Archived Forum Post

Index of archived forum posts

Question:

.AddMustMatchPattern spider blocking all results.

Sep 24 '13 at 14:55

Hi everyone,

Looking at the example here:

http://www.example-code.com/vbdotnet/spider_mustMatchPattern.asp

Something is wrong with .AddMustMatchPattern

In VS 2012 VB.net, with textbox and button:

Private Sub Button1_Click(sender As Object, e As EventArgs) Handles Button1.Click
    '  The Chilkat Spider component/library is free.
    Dim spider As New Chilkat.Spider()

    '  --------------------------------------------------------------------
    '  Note: The URLs in this example are no longer valid.
    '  You should replace the URLs with URLs from a site of your
    '  own choosing -- preferably your own site if testing.
    '  (Google's Directory no longer exists.)
    '  --------------------------------------------------------------------

    '  First, we'll get the outbound links for a page in the
    '  Google directory.  Then we'll add some must-match
    '  and then re-fetch, to see it work...

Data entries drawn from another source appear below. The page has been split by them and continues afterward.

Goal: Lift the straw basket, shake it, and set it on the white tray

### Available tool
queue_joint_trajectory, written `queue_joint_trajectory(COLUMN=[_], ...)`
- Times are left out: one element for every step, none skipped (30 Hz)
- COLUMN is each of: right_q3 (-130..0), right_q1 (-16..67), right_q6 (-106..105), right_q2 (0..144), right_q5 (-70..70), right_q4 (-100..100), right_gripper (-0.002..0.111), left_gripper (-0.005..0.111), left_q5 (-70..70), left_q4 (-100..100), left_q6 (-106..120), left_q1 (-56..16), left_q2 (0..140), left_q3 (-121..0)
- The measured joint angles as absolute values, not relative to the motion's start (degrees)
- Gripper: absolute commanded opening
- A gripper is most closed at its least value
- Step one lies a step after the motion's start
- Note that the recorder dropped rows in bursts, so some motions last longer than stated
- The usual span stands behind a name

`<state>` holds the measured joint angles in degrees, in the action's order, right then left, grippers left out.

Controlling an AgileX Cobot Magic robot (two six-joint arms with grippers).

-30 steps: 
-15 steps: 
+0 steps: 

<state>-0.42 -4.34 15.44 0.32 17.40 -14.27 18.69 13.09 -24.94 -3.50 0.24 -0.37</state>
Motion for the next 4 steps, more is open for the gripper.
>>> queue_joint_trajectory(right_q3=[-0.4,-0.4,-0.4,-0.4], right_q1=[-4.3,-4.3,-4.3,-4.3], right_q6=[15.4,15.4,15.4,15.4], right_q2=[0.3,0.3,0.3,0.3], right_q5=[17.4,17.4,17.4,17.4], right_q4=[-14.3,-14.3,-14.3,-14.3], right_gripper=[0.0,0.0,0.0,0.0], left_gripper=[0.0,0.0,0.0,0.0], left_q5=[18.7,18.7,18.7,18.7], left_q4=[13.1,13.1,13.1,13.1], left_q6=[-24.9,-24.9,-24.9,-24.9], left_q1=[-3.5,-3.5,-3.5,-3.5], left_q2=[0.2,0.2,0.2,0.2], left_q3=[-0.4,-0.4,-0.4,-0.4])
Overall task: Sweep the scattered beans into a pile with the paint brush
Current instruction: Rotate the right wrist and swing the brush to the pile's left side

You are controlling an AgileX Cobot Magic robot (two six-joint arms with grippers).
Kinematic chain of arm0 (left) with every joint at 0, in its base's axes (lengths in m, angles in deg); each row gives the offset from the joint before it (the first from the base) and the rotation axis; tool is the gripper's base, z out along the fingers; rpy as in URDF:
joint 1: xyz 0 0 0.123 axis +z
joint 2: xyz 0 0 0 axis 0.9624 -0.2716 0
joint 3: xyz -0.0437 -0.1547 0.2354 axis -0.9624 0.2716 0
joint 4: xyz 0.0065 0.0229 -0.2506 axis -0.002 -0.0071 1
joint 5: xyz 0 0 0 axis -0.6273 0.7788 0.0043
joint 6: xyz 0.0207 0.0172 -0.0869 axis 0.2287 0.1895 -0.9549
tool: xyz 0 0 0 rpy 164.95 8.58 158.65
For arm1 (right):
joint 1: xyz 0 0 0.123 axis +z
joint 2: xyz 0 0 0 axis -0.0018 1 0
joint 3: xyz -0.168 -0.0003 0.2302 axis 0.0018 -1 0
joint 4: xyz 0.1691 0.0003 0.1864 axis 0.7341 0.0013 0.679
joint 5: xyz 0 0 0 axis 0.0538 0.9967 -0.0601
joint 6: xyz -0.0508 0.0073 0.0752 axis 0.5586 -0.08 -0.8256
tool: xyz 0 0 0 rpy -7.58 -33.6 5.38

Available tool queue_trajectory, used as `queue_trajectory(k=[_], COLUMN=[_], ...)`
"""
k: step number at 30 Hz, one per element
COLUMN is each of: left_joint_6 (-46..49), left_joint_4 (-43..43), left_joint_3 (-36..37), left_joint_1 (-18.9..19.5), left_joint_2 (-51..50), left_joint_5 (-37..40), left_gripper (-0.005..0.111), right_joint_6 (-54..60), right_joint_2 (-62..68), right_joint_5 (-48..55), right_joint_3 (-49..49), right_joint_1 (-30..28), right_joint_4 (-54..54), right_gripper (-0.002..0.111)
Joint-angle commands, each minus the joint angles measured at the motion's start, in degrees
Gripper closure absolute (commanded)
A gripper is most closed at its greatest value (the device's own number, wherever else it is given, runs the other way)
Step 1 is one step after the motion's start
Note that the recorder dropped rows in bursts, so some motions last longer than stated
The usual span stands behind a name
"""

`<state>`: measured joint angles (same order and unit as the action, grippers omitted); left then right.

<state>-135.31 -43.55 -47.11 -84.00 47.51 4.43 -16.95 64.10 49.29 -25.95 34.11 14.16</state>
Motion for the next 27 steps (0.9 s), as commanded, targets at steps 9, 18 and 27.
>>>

    spider.Initialize("www.dmoz.org")
    spider.AddUnspidered("http://www.dmoz.org/Business/Accounting/")

    Dim success As Boolean
    success = spider.CrawlNext()

    '  Display the outbound links
    Dim i As Long
    Dim url As String
    For i = 0 To spider.NumOutboundLinks - 1
        TextBox1.Text = TextBox1.Text & spider.GetOutboundLink(i) & vbCrLf
    Next

    '  Do it again, but this time with avoid patterns.
    spider.Initialize("www.dmoz.org")
    spider.AddUnspidered("http://www.dmoz.org/Business/Accounting/")   '  Add some must-match patterns:

    spider.AddMustMatchPattern("*.com/*")
    spider.AddMustMatchPattern("*.net/*")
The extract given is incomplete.